Archive for the ‘Database’ Category

Behind the Copac record 2: MODS and de-duplication

Written by bethan : without comments

We left the records having been rigorously checked for MARC consistency, and uploaded to the MARC21 database used for the RLUK cataloguing service. Next they are processed again, to be added to Copac.

One of the major differences between Copac and the MARC21 database is that the Copac records are not in MARC21. They’re in MODS XML, which is

an XML schema for a bibliographic element set that may be used for a variety of purposes, and particularly for library applications. It is a derivative of the MARC 21 bibliographic format (MAchine-Readable Cataloging) and as such includes a subset of MARC fields, using language-based tags rather than numeric ones.

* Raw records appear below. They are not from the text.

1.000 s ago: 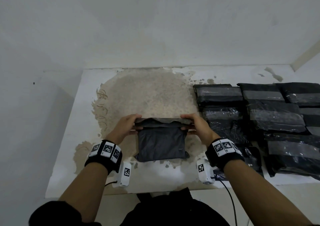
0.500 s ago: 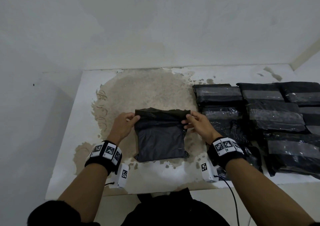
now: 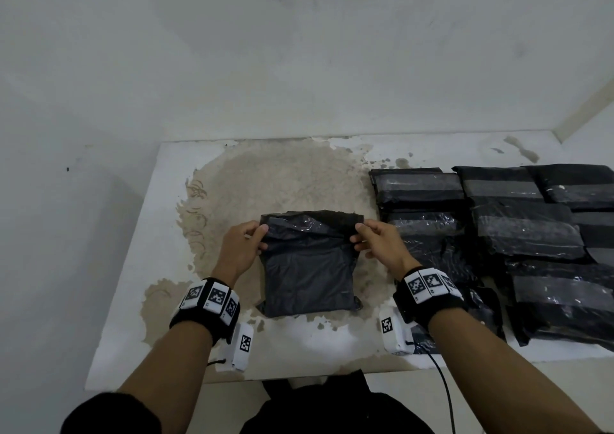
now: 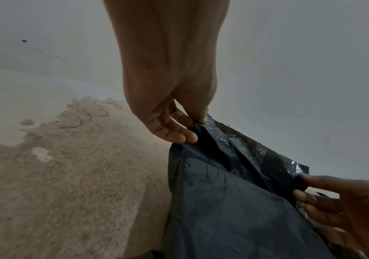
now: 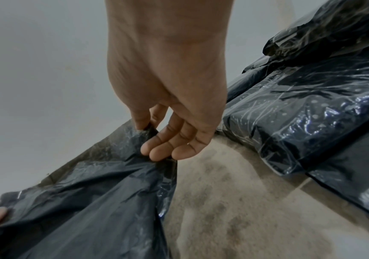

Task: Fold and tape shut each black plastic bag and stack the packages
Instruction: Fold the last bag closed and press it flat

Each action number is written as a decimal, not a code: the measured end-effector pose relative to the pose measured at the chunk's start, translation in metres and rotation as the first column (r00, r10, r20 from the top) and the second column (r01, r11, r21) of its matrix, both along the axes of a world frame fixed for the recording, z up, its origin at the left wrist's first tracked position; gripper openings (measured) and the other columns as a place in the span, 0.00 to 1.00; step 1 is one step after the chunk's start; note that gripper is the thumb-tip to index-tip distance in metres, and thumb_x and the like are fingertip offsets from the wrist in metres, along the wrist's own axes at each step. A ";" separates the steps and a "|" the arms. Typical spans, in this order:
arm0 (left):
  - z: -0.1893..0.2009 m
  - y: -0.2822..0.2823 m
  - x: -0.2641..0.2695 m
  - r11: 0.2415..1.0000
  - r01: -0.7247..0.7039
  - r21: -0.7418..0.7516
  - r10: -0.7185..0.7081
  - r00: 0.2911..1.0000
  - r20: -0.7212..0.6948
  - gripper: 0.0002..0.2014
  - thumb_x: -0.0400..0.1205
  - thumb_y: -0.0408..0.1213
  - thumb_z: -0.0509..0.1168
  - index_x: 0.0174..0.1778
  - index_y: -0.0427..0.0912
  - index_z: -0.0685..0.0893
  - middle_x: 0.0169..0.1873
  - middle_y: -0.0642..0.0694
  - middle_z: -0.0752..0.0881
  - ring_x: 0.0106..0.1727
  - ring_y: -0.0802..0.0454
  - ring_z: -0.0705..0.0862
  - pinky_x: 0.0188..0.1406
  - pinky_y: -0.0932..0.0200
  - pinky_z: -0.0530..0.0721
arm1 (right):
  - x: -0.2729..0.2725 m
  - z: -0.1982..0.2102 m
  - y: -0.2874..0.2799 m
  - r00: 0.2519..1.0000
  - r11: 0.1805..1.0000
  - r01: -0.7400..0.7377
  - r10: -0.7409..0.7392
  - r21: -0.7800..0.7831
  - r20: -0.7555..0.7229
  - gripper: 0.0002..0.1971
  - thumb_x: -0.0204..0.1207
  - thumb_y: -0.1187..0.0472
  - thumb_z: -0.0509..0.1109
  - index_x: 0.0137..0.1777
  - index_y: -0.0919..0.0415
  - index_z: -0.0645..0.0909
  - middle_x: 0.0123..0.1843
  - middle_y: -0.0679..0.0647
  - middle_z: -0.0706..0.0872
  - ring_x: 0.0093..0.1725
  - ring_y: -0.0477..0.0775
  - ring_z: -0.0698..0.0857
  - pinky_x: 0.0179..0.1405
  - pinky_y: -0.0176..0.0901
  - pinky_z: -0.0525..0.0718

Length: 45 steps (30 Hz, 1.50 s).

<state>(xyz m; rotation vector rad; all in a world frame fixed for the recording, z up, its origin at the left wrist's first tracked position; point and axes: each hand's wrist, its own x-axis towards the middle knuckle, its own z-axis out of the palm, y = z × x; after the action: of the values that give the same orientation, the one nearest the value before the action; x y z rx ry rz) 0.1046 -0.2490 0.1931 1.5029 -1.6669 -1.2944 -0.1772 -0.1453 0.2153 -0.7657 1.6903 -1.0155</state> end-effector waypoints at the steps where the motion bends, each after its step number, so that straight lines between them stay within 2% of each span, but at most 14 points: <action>1: 0.000 0.000 0.000 1.000 0.000 0.004 0.000 1.000 0.001 0.09 0.89 0.35 0.64 0.45 0.38 0.87 0.37 0.47 0.87 0.28 0.61 0.86 0.29 0.63 0.84 | 0.000 -0.001 0.000 1.000 1.000 -0.002 0.002 0.001 0.001 0.09 0.89 0.59 0.64 0.49 0.57 0.84 0.40 0.54 0.89 0.35 0.49 0.83 0.31 0.40 0.74; 3: 0.000 0.001 0.000 1.000 -0.015 0.014 0.015 1.000 -0.017 0.08 0.89 0.34 0.63 0.48 0.38 0.86 0.39 0.47 0.86 0.30 0.60 0.87 0.28 0.65 0.84 | 0.001 -0.003 0.001 1.000 1.000 -0.006 0.006 0.008 -0.003 0.09 0.89 0.59 0.64 0.48 0.55 0.84 0.41 0.54 0.89 0.35 0.50 0.84 0.31 0.40 0.75; 7: 0.001 0.000 0.000 0.999 -0.034 0.009 0.035 0.999 -0.033 0.11 0.88 0.32 0.65 0.39 0.44 0.83 0.37 0.45 0.85 0.37 0.51 0.87 0.34 0.62 0.87 | 0.002 -0.005 -0.001 1.000 1.000 -0.005 0.005 0.012 0.001 0.10 0.89 0.60 0.64 0.46 0.54 0.83 0.41 0.54 0.88 0.35 0.49 0.83 0.32 0.40 0.74; 11: 0.000 -0.002 0.004 0.998 -0.050 0.047 0.051 0.999 -0.016 0.13 0.87 0.33 0.66 0.35 0.42 0.80 0.33 0.42 0.83 0.39 0.48 0.86 0.39 0.56 0.88 | 0.000 -0.004 -0.003 1.000 1.000 -0.005 0.005 0.010 -0.007 0.11 0.88 0.61 0.64 0.44 0.55 0.82 0.40 0.53 0.89 0.34 0.49 0.84 0.31 0.40 0.75; 15: 0.001 0.000 0.005 0.994 -0.073 0.077 0.075 0.997 -0.024 0.11 0.88 0.35 0.65 0.39 0.36 0.79 0.35 0.40 0.82 0.40 0.50 0.88 0.32 0.58 0.86 | -0.001 -0.006 -0.005 1.000 1.000 -0.008 0.008 0.013 -0.009 0.11 0.88 0.62 0.64 0.43 0.55 0.82 0.39 0.52 0.89 0.33 0.49 0.84 0.30 0.38 0.75; 19: 0.000 0.000 0.005 0.992 -0.067 0.108 0.072 0.996 -0.045 0.12 0.88 0.35 0.65 0.39 0.34 0.79 0.36 0.41 0.85 0.47 0.44 0.91 0.39 0.55 0.88 | 0.001 -0.005 -0.005 1.000 1.000 -0.002 0.002 0.017 -0.006 0.11 0.88 0.63 0.64 0.43 0.54 0.82 0.40 0.53 0.89 0.34 0.49 0.83 0.31 0.39 0.75; 22: 0.001 0.001 0.003 0.991 -0.081 0.104 0.088 0.994 -0.065 0.16 0.88 0.40 0.65 0.43 0.29 0.83 0.37 0.41 0.87 0.48 0.43 0.91 0.44 0.52 0.90 | 0.003 -0.003 -0.007 1.000 1.000 0.004 -0.004 0.014 0.001 0.11 0.88 0.63 0.64 0.44 0.54 0.82 0.40 0.53 0.89 0.34 0.48 0.83 0.31 0.39 0.75; 25: 0.003 0.001 0.001 0.987 -0.117 0.108 0.125 0.990 -0.070 0.17 0.88 0.49 0.64 0.44 0.40 0.89 0.38 0.41 0.90 0.45 0.46 0.90 0.49 0.52 0.90 | 0.001 -0.004 -0.008 1.000 1.000 0.014 -0.014 0.015 0.019 0.11 0.88 0.63 0.64 0.43 0.55 0.81 0.40 0.53 0.89 0.34 0.49 0.83 0.31 0.39 0.75; 27: 0.003 -0.001 0.001 0.983 -0.137 0.121 0.146 0.987 -0.070 0.19 0.88 0.51 0.64 0.44 0.39 0.90 0.38 0.39 0.91 0.46 0.43 0.90 0.51 0.50 0.90 | 0.001 -0.003 -0.009 1.000 1.000 0.016 -0.017 0.018 0.021 0.11 0.88 0.62 0.64 0.44 0.55 0.81 0.40 0.53 0.89 0.35 0.50 0.84 0.31 0.39 0.75; 31: 0.007 -0.004 0.000 0.982 -0.134 0.132 0.145 0.987 -0.074 0.16 0.88 0.44 0.65 0.43 0.37 0.89 0.37 0.40 0.89 0.45 0.43 0.89 0.52 0.47 0.89 | 0.002 0.004 -0.010 0.999 0.999 0.023 -0.024 0.025 0.034 0.12 0.88 0.51 0.65 0.49 0.56 0.85 0.43 0.54 0.91 0.38 0.51 0.86 0.35 0.42 0.78; 35: 0.014 -0.002 -0.002 0.978 -0.102 0.184 0.119 0.989 -0.083 0.09 0.88 0.34 0.63 0.48 0.38 0.89 0.44 0.40 0.89 0.46 0.47 0.88 0.41 0.54 0.87 | 0.003 0.008 -0.014 0.996 0.997 0.062 -0.065 0.050 0.061 0.19 0.89 0.46 0.61 0.53 0.60 0.86 0.42 0.55 0.91 0.37 0.51 0.86 0.35 0.43 0.78; 37: 0.014 -0.001 -0.001 0.977 -0.074 0.199 0.088 0.994 -0.064 0.09 0.89 0.31 0.61 0.54 0.38 0.87 0.46 0.41 0.88 0.43 0.49 0.88 0.35 0.59 0.86 | 0.002 0.005 -0.015 0.997 0.998 0.051 -0.053 0.044 0.048 0.19 0.90 0.49 0.62 0.53 0.63 0.87 0.42 0.56 0.89 0.36 0.51 0.86 0.34 0.42 0.77; 40: 0.011 0.000 0.004 0.978 -0.042 0.204 0.049 0.998 -0.030 0.10 0.89 0.29 0.60 0.59 0.39 0.86 0.47 0.42 0.87 0.39 0.52 0.86 0.28 0.65 0.84 | 0.002 0.000 -0.016 1.000 0.999 0.004 -0.005 0.045 0.015 0.10 0.88 0.61 0.65 0.53 0.63 0.87 0.44 0.54 0.88 0.36 0.49 0.86 0.32 0.39 0.79; 45: 0.005 0.007 0.009 0.974 -0.009 0.228 0.012 1.000 -0.010 0.16 0.86 0.21 0.57 0.64 0.41 0.83 0.45 0.45 0.84 0.38 0.54 0.82 0.29 0.69 0.79 | 0.004 -0.006 -0.012 0.999 0.997 -0.052 0.053 0.048 -0.009 0.10 0.85 0.76 0.62 0.56 0.65 0.84 0.40 0.59 0.84 0.35 0.51 0.84 0.26 0.33 0.81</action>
<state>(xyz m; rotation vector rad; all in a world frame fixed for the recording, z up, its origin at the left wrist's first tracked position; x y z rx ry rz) 0.1133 -0.2423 0.1985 1.6280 -1.5424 -1.5287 -0.1734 -0.1571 0.2088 -0.7819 1.6885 -0.9335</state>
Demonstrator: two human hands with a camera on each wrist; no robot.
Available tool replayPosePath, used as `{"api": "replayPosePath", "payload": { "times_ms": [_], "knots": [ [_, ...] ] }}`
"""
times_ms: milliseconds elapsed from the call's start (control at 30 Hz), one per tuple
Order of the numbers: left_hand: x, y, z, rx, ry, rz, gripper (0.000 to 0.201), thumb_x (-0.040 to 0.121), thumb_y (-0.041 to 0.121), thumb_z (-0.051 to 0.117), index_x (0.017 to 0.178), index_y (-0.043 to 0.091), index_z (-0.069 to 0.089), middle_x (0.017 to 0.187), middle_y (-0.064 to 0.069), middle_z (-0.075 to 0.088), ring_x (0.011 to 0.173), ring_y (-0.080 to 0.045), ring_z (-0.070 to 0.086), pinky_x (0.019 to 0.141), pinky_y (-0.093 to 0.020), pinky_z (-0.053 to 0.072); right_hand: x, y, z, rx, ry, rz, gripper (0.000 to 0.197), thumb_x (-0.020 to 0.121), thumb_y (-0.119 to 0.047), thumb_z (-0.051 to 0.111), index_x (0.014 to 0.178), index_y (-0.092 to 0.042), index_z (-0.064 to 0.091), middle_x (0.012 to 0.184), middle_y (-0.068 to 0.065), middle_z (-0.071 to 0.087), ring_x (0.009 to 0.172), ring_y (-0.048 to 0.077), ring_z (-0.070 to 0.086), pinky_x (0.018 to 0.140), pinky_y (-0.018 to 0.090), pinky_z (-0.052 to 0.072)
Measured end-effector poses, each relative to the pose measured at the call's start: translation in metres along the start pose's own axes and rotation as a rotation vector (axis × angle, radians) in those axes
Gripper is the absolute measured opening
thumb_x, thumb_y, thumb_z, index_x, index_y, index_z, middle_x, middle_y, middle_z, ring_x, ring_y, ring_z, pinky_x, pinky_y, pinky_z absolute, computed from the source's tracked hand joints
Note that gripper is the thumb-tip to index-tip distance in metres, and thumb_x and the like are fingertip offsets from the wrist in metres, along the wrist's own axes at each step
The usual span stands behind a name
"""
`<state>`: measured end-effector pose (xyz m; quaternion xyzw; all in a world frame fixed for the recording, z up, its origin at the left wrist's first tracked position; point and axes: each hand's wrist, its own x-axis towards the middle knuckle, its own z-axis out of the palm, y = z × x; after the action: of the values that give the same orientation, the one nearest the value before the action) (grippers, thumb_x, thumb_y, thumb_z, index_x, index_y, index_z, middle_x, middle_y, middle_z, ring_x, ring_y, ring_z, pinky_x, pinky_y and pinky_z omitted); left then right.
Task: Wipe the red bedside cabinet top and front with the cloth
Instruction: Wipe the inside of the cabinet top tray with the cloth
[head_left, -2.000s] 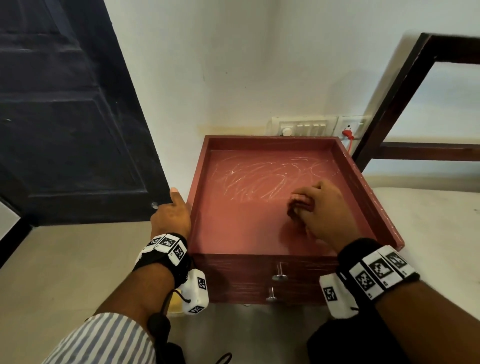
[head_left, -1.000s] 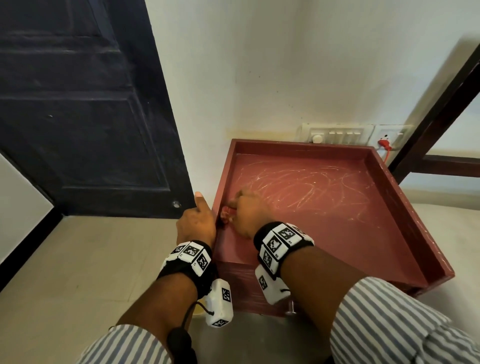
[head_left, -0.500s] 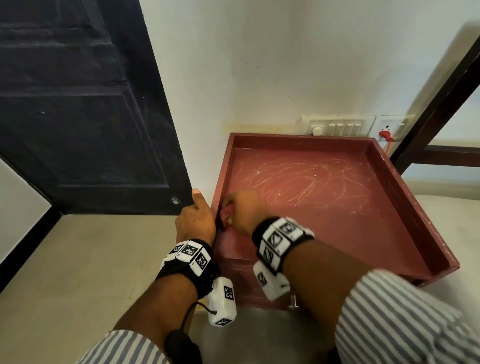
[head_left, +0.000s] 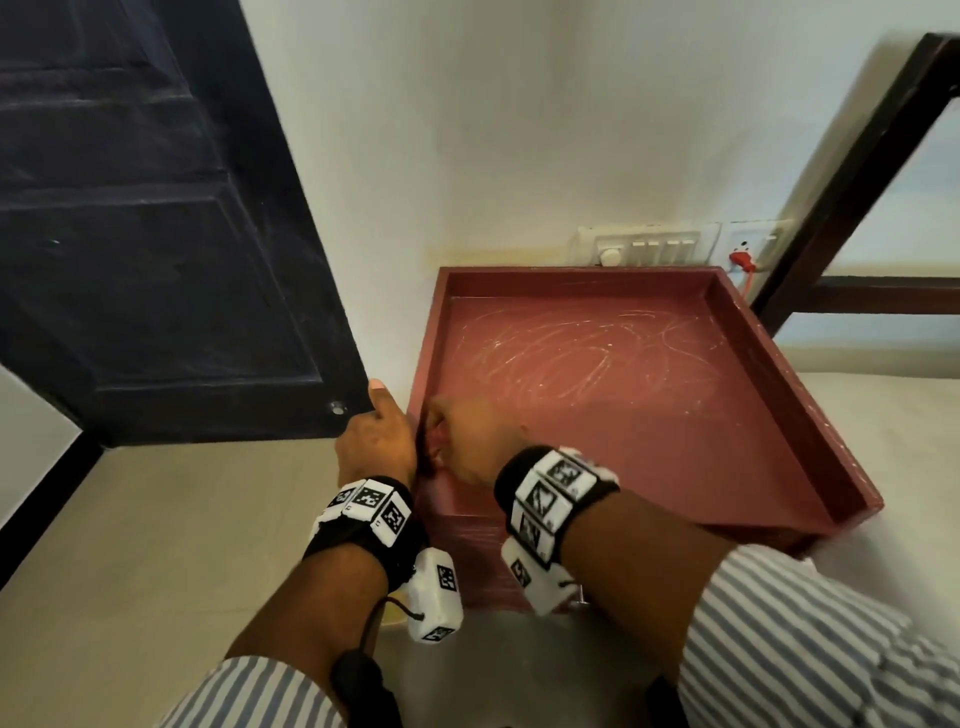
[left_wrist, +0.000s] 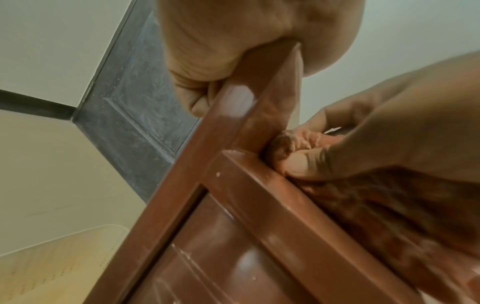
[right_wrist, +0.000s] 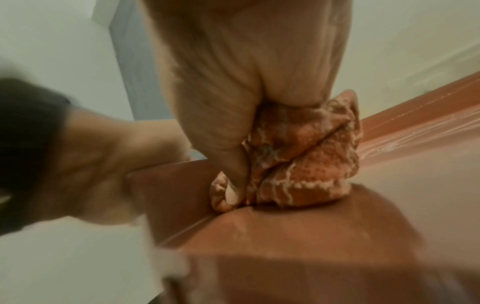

Copac records are in MODS rather than MARC because Copac records are freely available for anyone to download, and use as they wish. The records in the MARC21 database are not – they remain the property of the creating library or data provider. We couldn’t offer MARC records on Copac without getting into all sorts of copyright issues. Using MODS also means we have all the interoperability benefits of using an XML format.

Before we add the records to Copac we check local data to ensure we’re making best use of available local holdings details, and converting local location codes correctly. Locations in MARC records will often be in a truncated or coded form, eg ‘MLIB’ for ‘Main Library’. We make sure that these will display in a format that will be meaningful to our users.
Click for larger version
It is also at this point that we do the de-duplication of records for Copac. Now, Copac de-duplication garners very mixed reactions: some users think we aren’t doing enough de-duplication; and occasionally we get told that we’re doing too much! We can’t ever hope to please everyone, but we’re aware that the process isn’t perfect, and we’ll be reviewing and updating deduplication during the reengineering. We will also be exploring FRBR work level deduplication.
As I’ve mentioned in an earlier blog post , we don’t de-duplicate anything published pre-1801. So what do we do for the post-1801 records?

As new records comes in we do a quick and dirty match against the existing records using one or more of ISBN, ISSN, title key and date. This identifies potential matches which go through a range of other exact and partial field matches. The exact procedure will vary depending on the type of material, so journals (for instance) will go through a slightly different process than monographs.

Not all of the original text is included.